If you love history or you are simply planning your next trip, this article will disappoint you. Anyway, you can find a lot of information about Sarajevo in libraries or on the web. The truth is that when you go to Sarajevo what you experience is life, and life is impossible to tell, because words cannot really explain the things: colours, smells, the signs of shootings on houses facades, the wrinkles in the elderly’s faces, the innocence in children’s eyes. That is why I chose to describe Sarajevo only through some of the photos I took there. Because pictures, silently, say more than a thousand words.

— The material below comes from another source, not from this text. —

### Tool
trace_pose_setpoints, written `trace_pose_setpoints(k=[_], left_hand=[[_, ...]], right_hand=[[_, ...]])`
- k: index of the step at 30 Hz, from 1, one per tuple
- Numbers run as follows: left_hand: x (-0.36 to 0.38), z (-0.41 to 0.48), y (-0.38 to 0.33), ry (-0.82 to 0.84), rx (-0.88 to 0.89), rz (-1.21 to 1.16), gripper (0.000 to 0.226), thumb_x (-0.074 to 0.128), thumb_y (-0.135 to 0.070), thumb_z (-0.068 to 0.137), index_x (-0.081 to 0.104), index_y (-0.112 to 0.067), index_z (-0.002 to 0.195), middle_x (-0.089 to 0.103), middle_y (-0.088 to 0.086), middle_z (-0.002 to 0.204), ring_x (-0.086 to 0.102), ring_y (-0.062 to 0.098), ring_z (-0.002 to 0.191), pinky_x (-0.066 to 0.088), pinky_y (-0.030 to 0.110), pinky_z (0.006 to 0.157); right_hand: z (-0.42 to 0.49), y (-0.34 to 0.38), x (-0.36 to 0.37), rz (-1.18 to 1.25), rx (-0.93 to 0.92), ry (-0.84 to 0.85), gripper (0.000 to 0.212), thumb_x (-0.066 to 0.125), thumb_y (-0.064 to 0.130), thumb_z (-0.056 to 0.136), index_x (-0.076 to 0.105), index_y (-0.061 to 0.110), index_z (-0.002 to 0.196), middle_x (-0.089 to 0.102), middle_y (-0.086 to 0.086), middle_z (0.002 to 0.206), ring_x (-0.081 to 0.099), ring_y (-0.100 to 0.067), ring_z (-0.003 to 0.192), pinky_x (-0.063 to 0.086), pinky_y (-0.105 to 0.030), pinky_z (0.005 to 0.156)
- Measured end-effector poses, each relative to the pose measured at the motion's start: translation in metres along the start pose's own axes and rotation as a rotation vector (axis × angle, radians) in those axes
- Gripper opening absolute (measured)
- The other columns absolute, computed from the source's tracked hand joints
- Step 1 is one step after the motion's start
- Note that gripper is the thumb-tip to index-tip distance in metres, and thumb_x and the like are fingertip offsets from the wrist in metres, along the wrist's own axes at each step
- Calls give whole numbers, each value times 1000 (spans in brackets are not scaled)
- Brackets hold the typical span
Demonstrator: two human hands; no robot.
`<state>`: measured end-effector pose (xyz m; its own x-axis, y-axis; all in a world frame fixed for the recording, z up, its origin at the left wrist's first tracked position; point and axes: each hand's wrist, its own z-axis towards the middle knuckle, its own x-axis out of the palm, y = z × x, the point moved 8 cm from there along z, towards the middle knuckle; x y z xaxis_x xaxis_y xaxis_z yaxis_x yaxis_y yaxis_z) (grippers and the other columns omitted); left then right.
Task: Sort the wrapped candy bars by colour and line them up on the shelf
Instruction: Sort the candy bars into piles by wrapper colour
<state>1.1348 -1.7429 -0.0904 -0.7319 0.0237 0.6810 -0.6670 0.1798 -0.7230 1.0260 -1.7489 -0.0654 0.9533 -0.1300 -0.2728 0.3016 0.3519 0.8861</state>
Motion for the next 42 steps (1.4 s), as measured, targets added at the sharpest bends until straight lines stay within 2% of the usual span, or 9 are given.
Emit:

Furthermore, because I love poetry and for a long time I wanted to write an article about poetry (an advice not called for: you will never be alone with a poet in your pocket), I decided to give you some poems about Sarajevo. As Aristotle said, poetry is finer and more philosophical than history: poetry expresses the universal, history only the particular. I chose the 1930 born IzetSarajlić, who is the Bosnia-Hercegovina’s post-WWII most popular and most translated poet. Sarajlić’s manuscript “Sarajevo War Journal”, written during the first weeks of the siege of Sarajevo, was published in 1993. Of it, Sarajlić said: “This is the only collection of which I can say that I would love never to have written it.” Sarajlić is reported to have believed that he belonged to the 20th century. When the 21st century arrived, he would date letters to friends as “1999+1”, “1999+2” etc. He died in Sarajevo in 2002, at the age of 72.
Theory of maintaining distance
The theory of maintaining distance
was discovered by writers of post-scripts,
those who don’t want to risk anything.
I myself belong among those
who believe
that on Monday you have to talk about Monday,
because by Tuesday it might be too late.
It’s hard, of course,
to write poems in the cellar,
when mortars are exploding above your head.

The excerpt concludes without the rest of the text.